Быть любимым – значит состоять под надзором: поэтому самый чистосердечный юноша приучается скрытничать и искусно пускать пыль в глаза. Быть любимым – значит регулярно получать причитающуюся дань поклонения, – и даже самый скромный влюбленный не упустит своей выгоды, сколотит на этом капитал, доходом с которого будет пользоваться всю жизнь. И наконец, любовь не всегда так уж слепа, как принято думать: быть любимым – значит причинять страдания, но это терзаемое нами существо, чья жизнь во всем зависит от нашей, знает нас лучше, чем мы сами себя знаем, и, причиняя ему страдания, мы время от времени силой вырываем у него обличения, высвечивающие нас до самого дна.

VIII

Что до жажды преклонения и самоуничижения – многие молодые люди утоляют ее не любовью, а книгами. Чтобы доставить себе это развлечение, нет ничего лучше свежего номера журнала. Кто из юнцов не мог бы повторить вслед за аббатом Бартелеми, автором «Юного Анахарсиса» *: «В молодости я был преисполнен столь глубокого почтения к литераторам, что запоминал по фамилиям даже тех, кто присылает загадки в „Меркурий"». Но молодежь возносит свои кумиры на такую головокружительную высоту, что невозможно спустить их на землю, не разбив. Кстати, критические разносы в журналах этой молодежи чаще всего и означают разочарование в великой любви.

Какой писатель не подтвердит, что одобрение молодых ему важнее всех иных похвал? Разумеется, сами по себе овации юнцов не внушают нам полного доверия. И все же они многое значат.

Молодое тянется к молодому: гений – это молодость, и молодые люди угадывают его чутьем. На бесплодной, засушливой равнине, по которой прошли, ничего не слыша, толпы народу, юные различают журчание: источника и опускаются на колени. Какой бы безнадежной ни казалась затея, они не преминут откопать чудесный родник и испить: из него.

Именно молодежь вопреки всем Сорбоннам и Академиям заставила публику признать Бодлера, признать Рембо. Учебники литературы еще и в наши дни едва упоминают этих поэтов и их последователей; но яростное обожание молодежи восторжествовало над пренебрежением ученых мужей.

Бывает, что прах великого писателя приветствуют депутации официальных лиц, его имя объединяет политические партии, гремит по всему свету. И все же какими гнетущими кажутся все почести, если от писателя отхлынула любовь молодежи!

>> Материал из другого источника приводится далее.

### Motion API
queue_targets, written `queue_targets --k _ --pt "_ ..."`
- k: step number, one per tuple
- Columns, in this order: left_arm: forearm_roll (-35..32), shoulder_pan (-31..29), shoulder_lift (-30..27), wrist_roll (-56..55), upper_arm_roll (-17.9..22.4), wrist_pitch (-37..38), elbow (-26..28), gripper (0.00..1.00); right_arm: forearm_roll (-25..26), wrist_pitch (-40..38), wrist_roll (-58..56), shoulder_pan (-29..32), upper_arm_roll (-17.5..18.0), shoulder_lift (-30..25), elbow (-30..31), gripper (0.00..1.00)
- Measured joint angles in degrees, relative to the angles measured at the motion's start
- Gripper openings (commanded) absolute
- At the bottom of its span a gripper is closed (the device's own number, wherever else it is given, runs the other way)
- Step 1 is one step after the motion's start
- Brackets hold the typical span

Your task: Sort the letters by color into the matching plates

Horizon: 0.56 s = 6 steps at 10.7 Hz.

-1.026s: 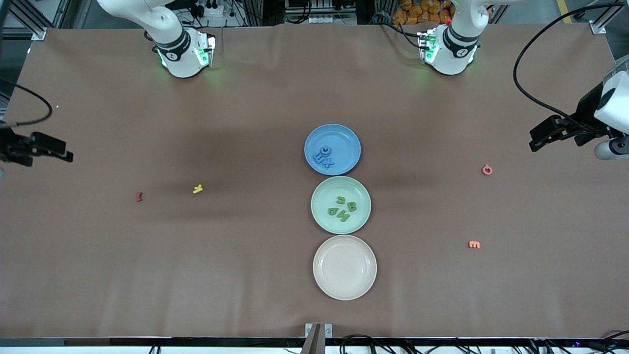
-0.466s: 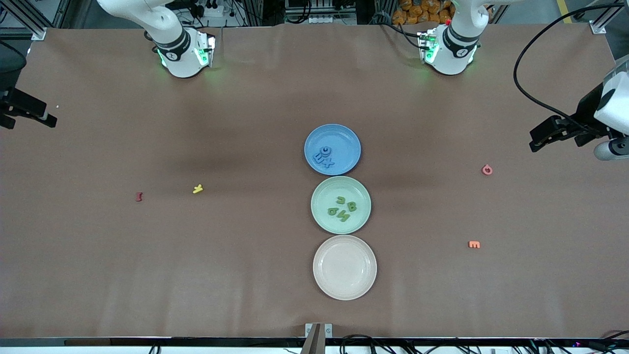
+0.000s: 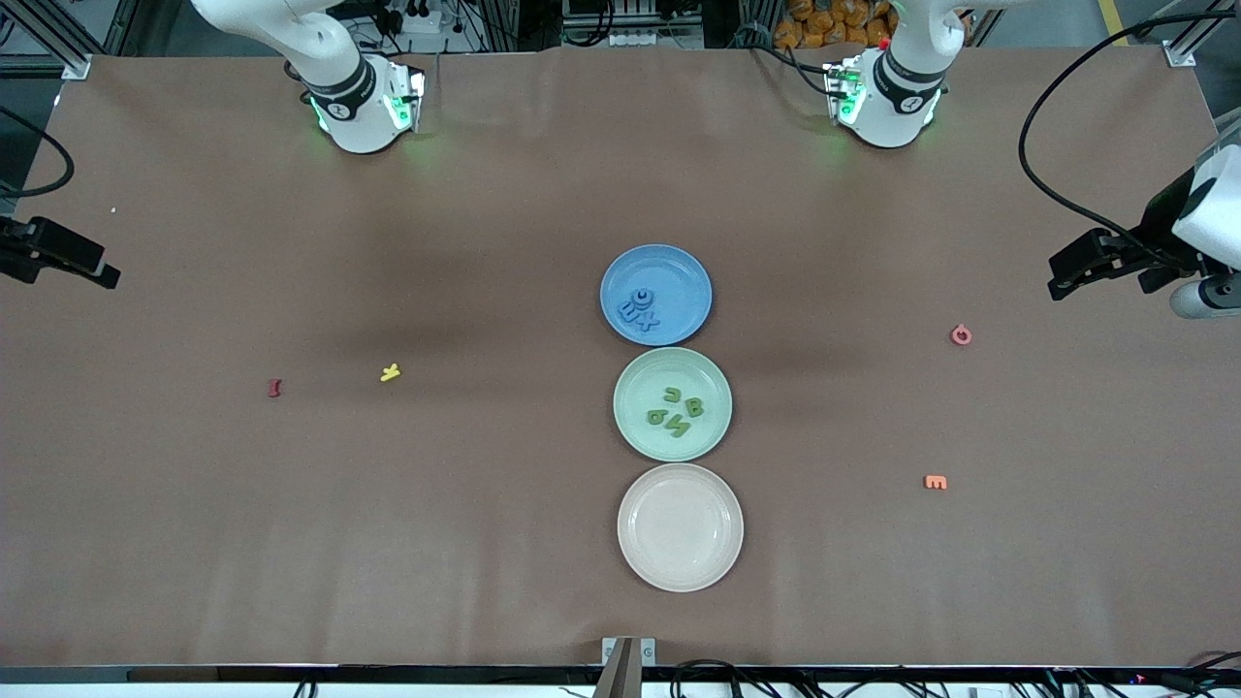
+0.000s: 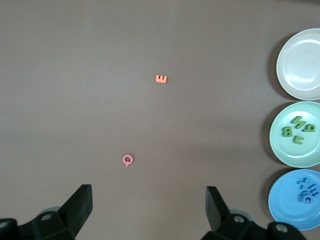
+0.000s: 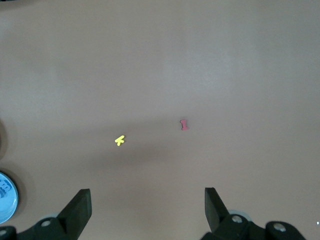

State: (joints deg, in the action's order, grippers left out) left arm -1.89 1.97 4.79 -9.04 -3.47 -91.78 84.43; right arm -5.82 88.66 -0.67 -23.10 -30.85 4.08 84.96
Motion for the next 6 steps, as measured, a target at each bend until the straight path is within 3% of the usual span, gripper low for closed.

Но вы, пишущая братия, не надейтесь уловить молодых лестью или привлечь их особенным вниманием к их вкусам. Баррес, страстно любимый молодыми, даже теми из них, кто его поносил, куда меньше заботился о том, как бы им угодить, чем утверждают злые языки. Помните это его ужасное: «Ну, что поделываете?» – которое он ронял вместо приветствия, не давая себе даже труда притвориться, что читал наши книги?

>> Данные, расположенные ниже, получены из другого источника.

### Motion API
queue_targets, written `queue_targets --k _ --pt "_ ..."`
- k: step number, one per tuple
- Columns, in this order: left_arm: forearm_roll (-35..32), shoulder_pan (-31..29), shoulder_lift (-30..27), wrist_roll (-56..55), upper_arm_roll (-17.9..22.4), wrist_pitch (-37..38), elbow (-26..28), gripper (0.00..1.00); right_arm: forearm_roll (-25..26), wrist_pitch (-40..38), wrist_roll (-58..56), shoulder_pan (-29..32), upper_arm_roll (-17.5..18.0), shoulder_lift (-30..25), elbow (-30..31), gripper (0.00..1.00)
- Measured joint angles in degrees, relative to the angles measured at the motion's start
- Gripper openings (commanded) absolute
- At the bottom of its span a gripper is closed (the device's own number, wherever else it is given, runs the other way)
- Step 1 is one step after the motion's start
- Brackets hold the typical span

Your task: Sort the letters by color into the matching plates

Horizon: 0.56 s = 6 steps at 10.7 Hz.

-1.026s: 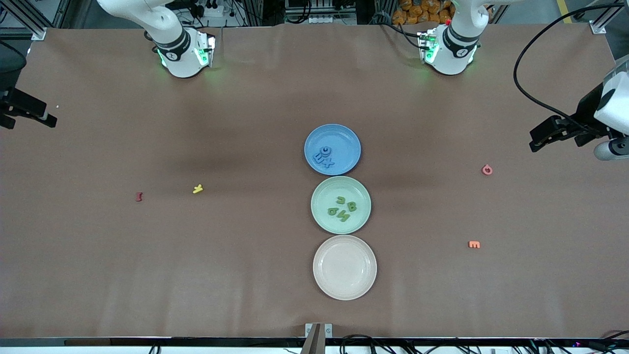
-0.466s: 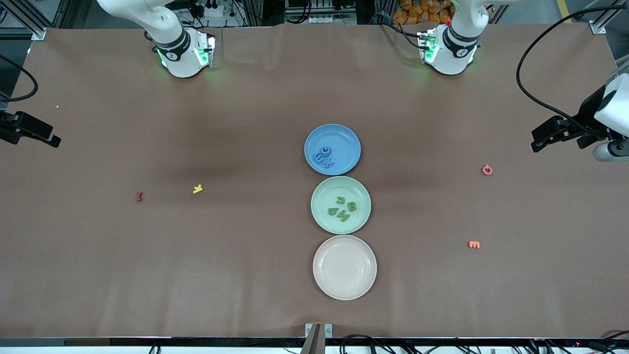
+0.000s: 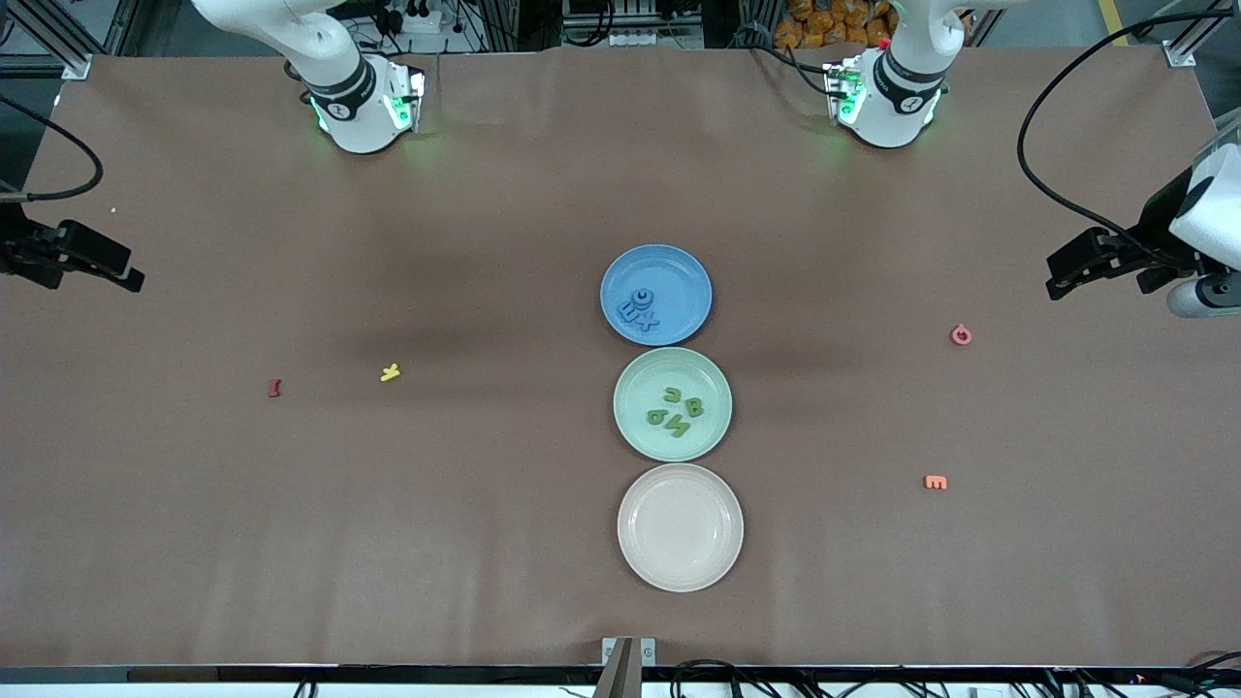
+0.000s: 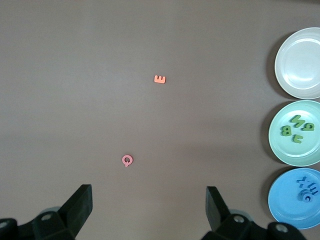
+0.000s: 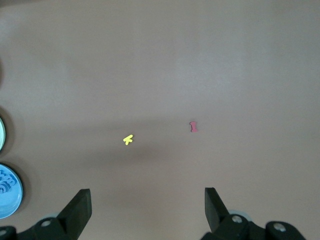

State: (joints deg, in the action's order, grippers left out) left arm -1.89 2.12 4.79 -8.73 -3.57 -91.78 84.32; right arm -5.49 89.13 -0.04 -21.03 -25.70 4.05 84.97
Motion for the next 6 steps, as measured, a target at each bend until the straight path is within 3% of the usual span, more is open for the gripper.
queue_targets --k 6 --pt "0.0 -0.24 -0.04 1.05 0.14 0.0 -0.31 1.0 0.02 0.04 0.02 3.14 3.61 -0.04 -0.08 1.0"
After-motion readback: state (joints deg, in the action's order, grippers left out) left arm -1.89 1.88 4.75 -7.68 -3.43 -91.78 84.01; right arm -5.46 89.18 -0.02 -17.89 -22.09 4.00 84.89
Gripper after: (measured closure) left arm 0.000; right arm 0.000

Любим ли мы поэзию, когда нам уже за тридцать, или просто помним, что любили ее раньше?

Нет ничего трогательнее, чем слушать, как современный юноша рассуждает о Рембо.

Двадцать лет – возраст, когда мальчики, собравшись компанией, способны весь вечер без устали читать стихи. С них станет декламировать и по дороге домой. Кто не помнит этих друзей, так и гудевших стихами, – вокруг них витали строфы, словно пчелы вокруг улья? При Барресе эту роль чтеца взял на себя Жюль Телье *; мы храним в памяти Андре Лафона и прежде всего Жана де ла Виля – они тоже носили в себе всех поэтов, «подобных любимым богам».

В конторе, в казарме, на промерзших улицах юные существа обороняются против действительности: господь призвал бы легионы ангелов, а они кличут на помощь, бессмертные стихи.

Как много двадцатилетних стремится к этому экстазу, к этому нисхождению поэтической благодати! Экзальтация – их естественное состояние, они никогда не устают воспарять; для них жить – значит переосмыслять жизнь. Большую опасность таит в себе эта борьба с видимым миром, потому что поэт может с отчаяния прибегнуть и к опьяняющим, одурманивающим снадобьям!

IX

Думая о наших друзьях, живших в этом состоянии лирической благодати, мы вспоминаем лишь тех, кто умер, словно никого из них не осталось в живых, словно их обаяние – верный знак того, что они заранее были отмечены судьбой. Быть может, древнее поверье, будто умершие молодыми угодны богам, берет исток в самой действительности. Жизнь отбрасывает тех, кто ей не поддается. Как многочисленно племя неподдающихся! Из глубины столетий тянется этот священный фриз, украшенный ликами поверженных юных героев, между которыми наш взгляд сразу притянут блистательные лица воителей – таких, как Морис де Герен, а рядом каждый тут же узнает своих самых задушевных друзей. И конечно, их траурную процессию безмерно умножила война. Но когда мы вспоминаем друга, «павшего на поле чести», не мелькает ли у нас мысль, что, не будь войны, он бы все равно не уцелел? Для подобных людей смерть – призвание; молодость – их воздух, без которого они погибают.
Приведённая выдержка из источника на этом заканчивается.